→ **TRY IT**: Where the string "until" occurs in a line of the data below, that line should be copied.

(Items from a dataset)
************

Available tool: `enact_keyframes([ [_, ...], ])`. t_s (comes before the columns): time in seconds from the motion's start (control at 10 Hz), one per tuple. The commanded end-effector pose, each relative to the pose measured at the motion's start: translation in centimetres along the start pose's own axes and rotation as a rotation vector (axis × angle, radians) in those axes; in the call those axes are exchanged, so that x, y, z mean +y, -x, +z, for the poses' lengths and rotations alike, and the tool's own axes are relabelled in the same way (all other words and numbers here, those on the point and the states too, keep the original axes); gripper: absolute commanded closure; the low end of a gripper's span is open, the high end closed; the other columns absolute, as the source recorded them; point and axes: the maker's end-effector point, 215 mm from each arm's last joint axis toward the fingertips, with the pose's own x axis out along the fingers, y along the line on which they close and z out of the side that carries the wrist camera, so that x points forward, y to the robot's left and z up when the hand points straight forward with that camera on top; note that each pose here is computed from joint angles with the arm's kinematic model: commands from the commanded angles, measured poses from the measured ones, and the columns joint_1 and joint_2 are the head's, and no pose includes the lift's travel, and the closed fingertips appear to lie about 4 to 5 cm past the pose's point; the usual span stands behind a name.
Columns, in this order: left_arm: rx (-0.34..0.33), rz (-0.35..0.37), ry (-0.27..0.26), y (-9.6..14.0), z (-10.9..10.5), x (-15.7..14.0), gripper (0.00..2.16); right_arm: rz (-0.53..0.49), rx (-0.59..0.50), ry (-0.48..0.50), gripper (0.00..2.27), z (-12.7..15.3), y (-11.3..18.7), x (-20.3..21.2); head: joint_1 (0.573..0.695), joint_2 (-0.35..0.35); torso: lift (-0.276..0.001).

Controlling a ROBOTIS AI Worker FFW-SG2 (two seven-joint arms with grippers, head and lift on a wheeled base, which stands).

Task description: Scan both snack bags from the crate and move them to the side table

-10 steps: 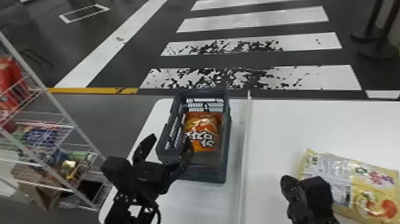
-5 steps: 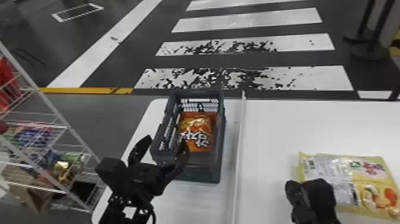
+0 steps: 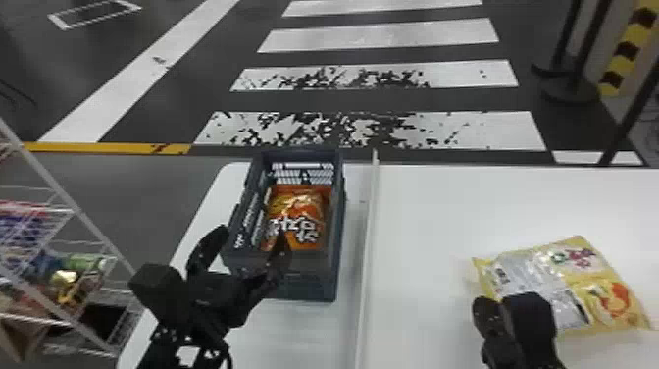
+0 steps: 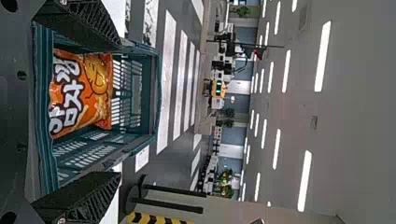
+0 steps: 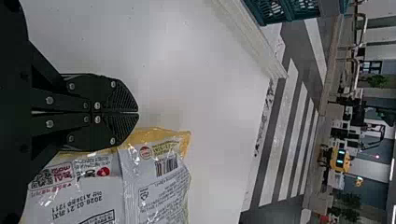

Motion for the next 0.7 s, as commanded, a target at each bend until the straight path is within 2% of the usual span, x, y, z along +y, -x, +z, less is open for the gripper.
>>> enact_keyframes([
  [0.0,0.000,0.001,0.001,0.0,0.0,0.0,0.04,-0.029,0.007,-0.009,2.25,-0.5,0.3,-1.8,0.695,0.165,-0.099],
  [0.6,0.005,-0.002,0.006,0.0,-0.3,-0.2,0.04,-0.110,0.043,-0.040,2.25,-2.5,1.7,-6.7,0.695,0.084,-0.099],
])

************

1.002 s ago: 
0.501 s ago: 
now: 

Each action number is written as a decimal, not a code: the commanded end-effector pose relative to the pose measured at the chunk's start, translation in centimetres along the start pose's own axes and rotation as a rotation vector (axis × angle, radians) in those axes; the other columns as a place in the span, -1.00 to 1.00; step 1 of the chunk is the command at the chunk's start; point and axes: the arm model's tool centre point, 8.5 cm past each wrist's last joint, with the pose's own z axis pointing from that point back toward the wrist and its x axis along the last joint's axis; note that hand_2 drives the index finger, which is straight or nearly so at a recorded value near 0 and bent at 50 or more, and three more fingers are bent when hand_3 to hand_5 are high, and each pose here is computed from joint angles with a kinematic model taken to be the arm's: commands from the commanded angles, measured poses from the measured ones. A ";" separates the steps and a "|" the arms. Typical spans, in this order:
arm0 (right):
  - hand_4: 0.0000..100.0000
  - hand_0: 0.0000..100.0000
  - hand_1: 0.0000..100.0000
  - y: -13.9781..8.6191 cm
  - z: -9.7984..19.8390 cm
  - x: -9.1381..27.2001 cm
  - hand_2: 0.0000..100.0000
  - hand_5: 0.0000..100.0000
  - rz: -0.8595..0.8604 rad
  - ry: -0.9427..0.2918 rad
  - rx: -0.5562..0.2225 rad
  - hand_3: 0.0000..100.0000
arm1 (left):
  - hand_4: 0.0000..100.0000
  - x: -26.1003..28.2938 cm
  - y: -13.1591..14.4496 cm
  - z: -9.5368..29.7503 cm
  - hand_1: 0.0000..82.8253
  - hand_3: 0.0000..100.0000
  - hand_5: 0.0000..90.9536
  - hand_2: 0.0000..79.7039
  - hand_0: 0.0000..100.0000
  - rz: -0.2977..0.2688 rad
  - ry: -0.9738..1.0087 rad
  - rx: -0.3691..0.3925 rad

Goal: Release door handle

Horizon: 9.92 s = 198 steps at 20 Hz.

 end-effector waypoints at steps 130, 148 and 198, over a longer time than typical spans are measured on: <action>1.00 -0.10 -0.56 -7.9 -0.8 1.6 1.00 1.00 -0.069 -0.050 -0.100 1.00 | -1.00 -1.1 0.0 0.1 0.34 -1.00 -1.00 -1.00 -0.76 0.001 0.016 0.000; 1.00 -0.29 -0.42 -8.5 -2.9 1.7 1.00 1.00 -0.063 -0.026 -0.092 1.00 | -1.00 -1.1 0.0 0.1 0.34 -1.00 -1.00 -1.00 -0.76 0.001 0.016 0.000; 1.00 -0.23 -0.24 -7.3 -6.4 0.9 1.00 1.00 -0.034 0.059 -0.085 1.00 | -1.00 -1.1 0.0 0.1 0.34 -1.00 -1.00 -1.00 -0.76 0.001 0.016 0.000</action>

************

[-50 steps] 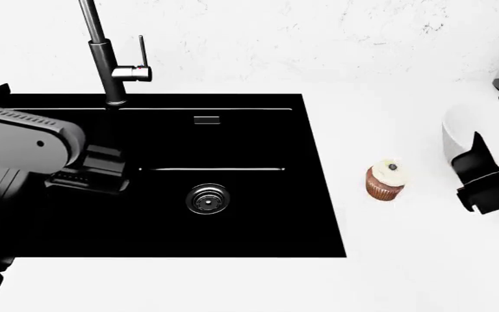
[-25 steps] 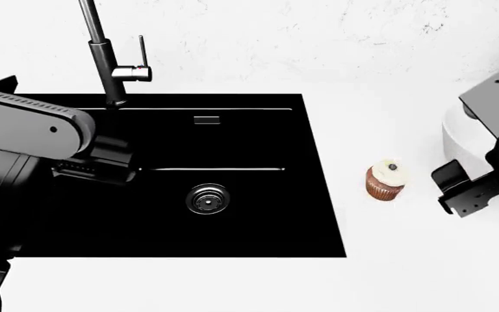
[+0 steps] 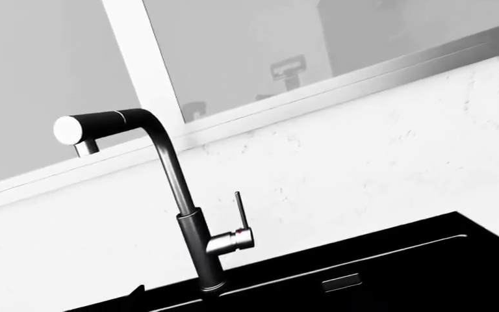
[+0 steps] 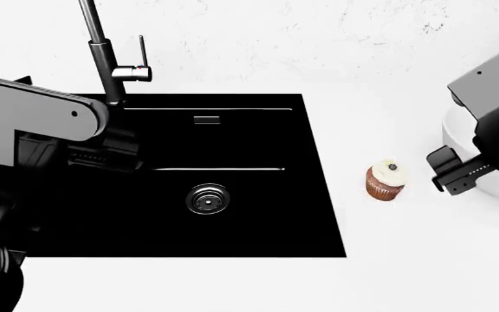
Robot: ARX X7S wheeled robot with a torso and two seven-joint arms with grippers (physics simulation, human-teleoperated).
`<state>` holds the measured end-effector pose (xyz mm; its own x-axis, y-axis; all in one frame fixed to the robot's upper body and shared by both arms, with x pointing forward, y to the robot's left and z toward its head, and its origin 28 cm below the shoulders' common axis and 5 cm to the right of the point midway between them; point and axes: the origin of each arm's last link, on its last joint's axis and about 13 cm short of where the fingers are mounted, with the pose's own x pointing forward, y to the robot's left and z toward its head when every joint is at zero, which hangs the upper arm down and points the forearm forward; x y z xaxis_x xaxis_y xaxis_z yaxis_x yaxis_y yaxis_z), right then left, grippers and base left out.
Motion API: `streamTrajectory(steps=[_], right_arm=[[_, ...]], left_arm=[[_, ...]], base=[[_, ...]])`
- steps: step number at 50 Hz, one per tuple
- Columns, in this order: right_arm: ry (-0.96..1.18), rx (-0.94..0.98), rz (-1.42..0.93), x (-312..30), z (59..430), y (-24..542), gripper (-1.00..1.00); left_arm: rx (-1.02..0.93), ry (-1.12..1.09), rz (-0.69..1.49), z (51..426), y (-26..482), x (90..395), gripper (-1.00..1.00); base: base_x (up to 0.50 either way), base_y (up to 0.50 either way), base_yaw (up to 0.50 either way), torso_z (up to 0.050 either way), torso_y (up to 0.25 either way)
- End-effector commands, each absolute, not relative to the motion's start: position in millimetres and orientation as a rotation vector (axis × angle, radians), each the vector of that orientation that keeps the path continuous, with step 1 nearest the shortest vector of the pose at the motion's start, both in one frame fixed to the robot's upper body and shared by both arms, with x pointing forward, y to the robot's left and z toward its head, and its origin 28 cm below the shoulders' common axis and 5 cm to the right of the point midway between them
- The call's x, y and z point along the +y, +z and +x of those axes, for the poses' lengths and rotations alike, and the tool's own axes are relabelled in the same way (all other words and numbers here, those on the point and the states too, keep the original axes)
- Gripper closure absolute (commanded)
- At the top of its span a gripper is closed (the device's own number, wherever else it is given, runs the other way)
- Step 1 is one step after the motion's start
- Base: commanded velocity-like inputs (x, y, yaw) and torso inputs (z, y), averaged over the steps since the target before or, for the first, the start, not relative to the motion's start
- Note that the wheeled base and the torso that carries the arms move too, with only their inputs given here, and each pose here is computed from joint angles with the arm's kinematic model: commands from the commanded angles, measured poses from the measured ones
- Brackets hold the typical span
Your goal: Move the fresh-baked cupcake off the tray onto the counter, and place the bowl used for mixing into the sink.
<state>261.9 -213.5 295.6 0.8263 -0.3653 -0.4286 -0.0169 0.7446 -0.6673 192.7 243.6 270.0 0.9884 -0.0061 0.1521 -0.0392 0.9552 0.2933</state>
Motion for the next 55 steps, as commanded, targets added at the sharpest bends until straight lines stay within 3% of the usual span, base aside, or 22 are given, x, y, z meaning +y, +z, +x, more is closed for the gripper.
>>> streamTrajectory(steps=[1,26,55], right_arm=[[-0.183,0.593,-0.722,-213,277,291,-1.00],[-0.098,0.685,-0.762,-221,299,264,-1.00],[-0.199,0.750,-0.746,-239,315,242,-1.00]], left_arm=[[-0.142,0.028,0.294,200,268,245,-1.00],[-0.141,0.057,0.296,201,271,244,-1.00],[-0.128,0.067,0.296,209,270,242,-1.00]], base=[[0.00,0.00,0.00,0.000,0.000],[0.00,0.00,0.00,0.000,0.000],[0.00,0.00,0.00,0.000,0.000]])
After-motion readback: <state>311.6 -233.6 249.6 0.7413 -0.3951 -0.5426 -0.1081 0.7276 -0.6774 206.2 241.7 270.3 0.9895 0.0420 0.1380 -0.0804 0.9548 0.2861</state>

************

→ **WRITTEN SOLUTION**:
Motion for the next 0.7 s, as commanded, a target at each bend until the straight path is within 2% of the usual span, x, y, z along +y, -x, +z, less is open for the gripper.
Motion for the next 55 steps, as commanded, targets added at the sharpest bends until straight lines stay within 3% of the usual span, base aside, or 22 are given, x, y, z meaning +y, +z, +x, more is closed for the gripper.

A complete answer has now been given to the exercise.